Friday, 13 August 2010

Companions on the Polish Road 2: Toruń to Lublin

“A good companion shortens the longest road.”

This sentence is an old Turkish proverb, and it proved very applicable to my recent research trip through Poland for Lonely Planet.

(Though I won't mention the three wars the Polish-Lithuanian Commonwealth fought with the Ottoman Turkish Empire in the 17th century - for that would be tactless)

Last week I described the Poles I met while travelling from Kraków to Gdańsk. This week, let's hear about the fellow foreigners I met up with on the way...

Toruń: From the train station serving this beautiful Gothic city in southern Pomerania, I had to catch a bus across the broad Vistula River to reach the Old Town. As I walked through the station underpass to the bus stop, a cafe advertisement caught my eye, as it was largely in English.

When I dropped into the Kona Coast Cafe the next day I discovered a genial American, Jon Greene, behind the espresso machine. He and his Polish wife had decided to live in Poland for a while, and he'd refused to consider anywhere but Toruń (a fair call, in my opinion). We sat a table and chatted for a while, and I gave my approval to the coffee. It's worth dropping by if you're in town - the cafe's at ul Piekary 22.

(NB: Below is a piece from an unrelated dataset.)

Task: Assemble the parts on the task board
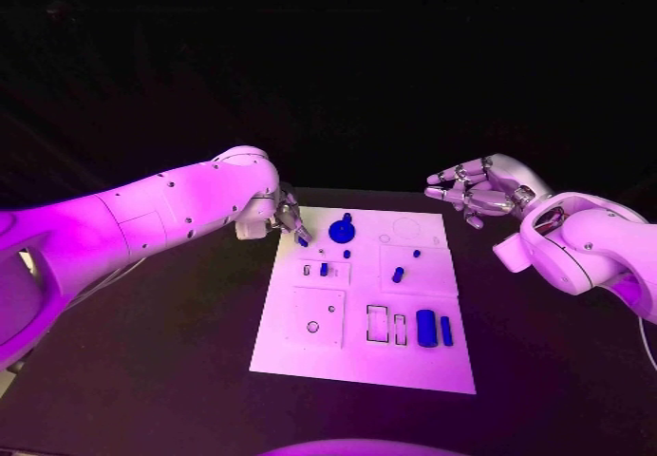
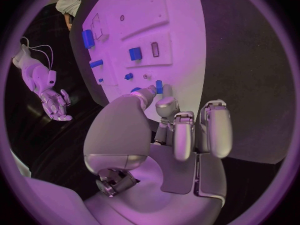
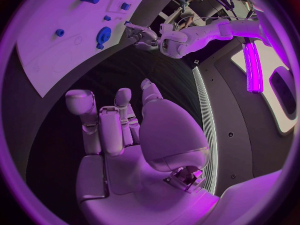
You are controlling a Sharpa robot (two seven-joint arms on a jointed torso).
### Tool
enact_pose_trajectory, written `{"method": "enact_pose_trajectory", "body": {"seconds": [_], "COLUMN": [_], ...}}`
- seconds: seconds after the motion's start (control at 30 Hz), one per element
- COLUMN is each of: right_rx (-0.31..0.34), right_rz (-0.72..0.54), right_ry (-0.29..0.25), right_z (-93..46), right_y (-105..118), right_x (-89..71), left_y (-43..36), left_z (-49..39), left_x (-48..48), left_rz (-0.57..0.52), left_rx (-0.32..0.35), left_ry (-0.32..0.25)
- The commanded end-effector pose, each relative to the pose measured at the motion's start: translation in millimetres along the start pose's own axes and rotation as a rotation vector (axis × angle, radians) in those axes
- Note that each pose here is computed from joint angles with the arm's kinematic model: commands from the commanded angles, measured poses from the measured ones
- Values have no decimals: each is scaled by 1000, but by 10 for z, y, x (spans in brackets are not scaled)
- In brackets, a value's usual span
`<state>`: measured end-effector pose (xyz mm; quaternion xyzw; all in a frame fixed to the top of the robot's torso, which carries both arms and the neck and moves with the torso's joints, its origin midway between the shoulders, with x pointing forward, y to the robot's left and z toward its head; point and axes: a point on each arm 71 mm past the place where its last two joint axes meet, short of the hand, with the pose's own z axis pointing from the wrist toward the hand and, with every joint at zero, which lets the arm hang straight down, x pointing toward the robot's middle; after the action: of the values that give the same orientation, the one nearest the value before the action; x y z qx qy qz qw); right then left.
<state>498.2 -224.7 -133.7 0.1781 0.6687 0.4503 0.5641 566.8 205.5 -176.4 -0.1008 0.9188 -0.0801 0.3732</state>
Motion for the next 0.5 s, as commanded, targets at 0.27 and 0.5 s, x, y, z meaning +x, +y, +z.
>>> {"method": "enact_pose_trajectory", "body": {"seconds": [0.27,0.5], "right_rx": [-4,0], "right_rz": [-5,-6], "right_ry": [14,15], "right_z": [-8,-8], "right_y": [-3,-12], "right_x": [3,0], "left_y": [9,63], "left_z": [-107,-88], "left_x": [268,471], "left_rz": [-72,-69], "left_rx": [124,126], "left_ry": [-42,-50]}}
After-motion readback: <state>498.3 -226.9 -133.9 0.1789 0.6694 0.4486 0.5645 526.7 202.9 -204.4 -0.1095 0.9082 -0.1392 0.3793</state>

Giżycko: For some reason on this particular trip, I had to catch a lot of buses and trains around 6:30am - for some reason the next choice would always depart too late in the morning. So on a chilly weekday morning I found myself sitting on a bench in front of the humble train station in this attractive lakeside holiday town in Masuria, in Poland's northeast.

Another early train had just left so there was just me on the platform, eating my packed breakfast from the hotel I'd just checked out of (Polish hotels will always pack you a breakfast if you have to check out too early for the in-house breakfast, which is much appreciated).

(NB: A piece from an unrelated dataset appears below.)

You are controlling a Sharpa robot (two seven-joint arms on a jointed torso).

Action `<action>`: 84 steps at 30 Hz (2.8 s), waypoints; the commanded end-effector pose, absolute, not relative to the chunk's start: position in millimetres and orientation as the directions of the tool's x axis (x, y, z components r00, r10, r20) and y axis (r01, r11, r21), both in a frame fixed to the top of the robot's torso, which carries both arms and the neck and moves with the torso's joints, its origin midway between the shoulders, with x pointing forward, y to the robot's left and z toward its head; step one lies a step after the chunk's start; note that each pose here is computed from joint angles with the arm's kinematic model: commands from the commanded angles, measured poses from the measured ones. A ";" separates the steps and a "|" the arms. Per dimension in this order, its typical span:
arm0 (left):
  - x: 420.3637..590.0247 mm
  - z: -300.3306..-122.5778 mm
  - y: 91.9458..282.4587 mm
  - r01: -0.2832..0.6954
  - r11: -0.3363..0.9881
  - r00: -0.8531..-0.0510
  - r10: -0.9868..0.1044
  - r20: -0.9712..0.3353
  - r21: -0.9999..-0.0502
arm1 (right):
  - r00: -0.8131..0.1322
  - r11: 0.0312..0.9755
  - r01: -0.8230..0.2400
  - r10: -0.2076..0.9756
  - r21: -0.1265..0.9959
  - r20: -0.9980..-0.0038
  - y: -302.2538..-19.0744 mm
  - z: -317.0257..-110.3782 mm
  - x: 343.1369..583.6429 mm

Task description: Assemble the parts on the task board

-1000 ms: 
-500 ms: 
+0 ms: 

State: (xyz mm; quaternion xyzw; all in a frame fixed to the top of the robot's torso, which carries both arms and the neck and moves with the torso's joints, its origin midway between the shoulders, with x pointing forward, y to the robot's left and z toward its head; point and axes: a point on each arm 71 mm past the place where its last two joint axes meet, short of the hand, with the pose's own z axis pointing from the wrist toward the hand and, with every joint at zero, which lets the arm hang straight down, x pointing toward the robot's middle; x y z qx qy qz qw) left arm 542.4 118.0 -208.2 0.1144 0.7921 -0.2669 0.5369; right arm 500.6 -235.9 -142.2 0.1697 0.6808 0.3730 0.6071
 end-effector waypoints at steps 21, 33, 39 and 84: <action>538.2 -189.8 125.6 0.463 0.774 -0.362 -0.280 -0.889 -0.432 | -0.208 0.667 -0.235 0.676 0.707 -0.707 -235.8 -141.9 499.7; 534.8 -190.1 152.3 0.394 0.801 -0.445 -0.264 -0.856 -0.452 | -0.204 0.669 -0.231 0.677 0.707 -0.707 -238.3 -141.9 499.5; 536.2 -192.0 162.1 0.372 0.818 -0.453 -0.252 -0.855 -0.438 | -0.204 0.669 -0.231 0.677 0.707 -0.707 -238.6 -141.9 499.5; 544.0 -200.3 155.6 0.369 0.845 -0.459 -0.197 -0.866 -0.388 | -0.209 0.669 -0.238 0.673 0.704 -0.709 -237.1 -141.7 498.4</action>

Then a young guy walked up to me and asked something. I explained that my Polish wasn't fluent, then found out he spoke reasonably good English and was on holiday from nearby Belarus.

Aleksandr and I were both heading to the city of Białystok, which required a change of trains at Ełk. Now I love Ełk, because it looks like the English word 'elk' but in fact has a letter 'Ł', which sounds like the English 'W'. So the name of the place is pronounced 'e-w-k'... which sounds adorable, for some reason.

(You can learn a lot of utterly unreliable but amusing nonsense about 'Ł' at its Uncyclopedia page, which describes the letter as "The evil twin brother of L. He is an ally of ∩ and controls the Unicode Villain Organization of Eastern Europe, or UVOEE for short.")

Anyway, we got out at Ełk, marched into the station building to discover which platform our connection was on, then trooped off to Platform 3 to board the next train.

We had a good talk along the way; I was intrigued to learn that Aleks, a keen sailor, had been due to join the Soviet navy just before the USSR dissolved and the career opportunity disappeared. Now he works in an automotive business in Minsk and sails as often as he can. Poland's northeastern lake country is perfect for that, of course. And not far from Minsk.

Białystok-Warsaw: A few days later I was leaving Białowieża, a small town in the eastern Podlasie region, which is famous for the wild European bison which still live in the surrounding forest.

I was waiting for a bus at about - of course - 6.30am, when I got into limited conversation with an elderly couple in Polish, who were impressed that I hailed from so far away. Then a waiter from the hotel restaurant showed up, on his day off, and we had a more fluent conversation in English.

When I left the bus at Białystok, I had the vague impression I heard some people speaking English. But at that stage in the Polish journey I do sometimes imagine hear English - my brain seems keen to twist what it hears into something I can recognises. Odd, but true.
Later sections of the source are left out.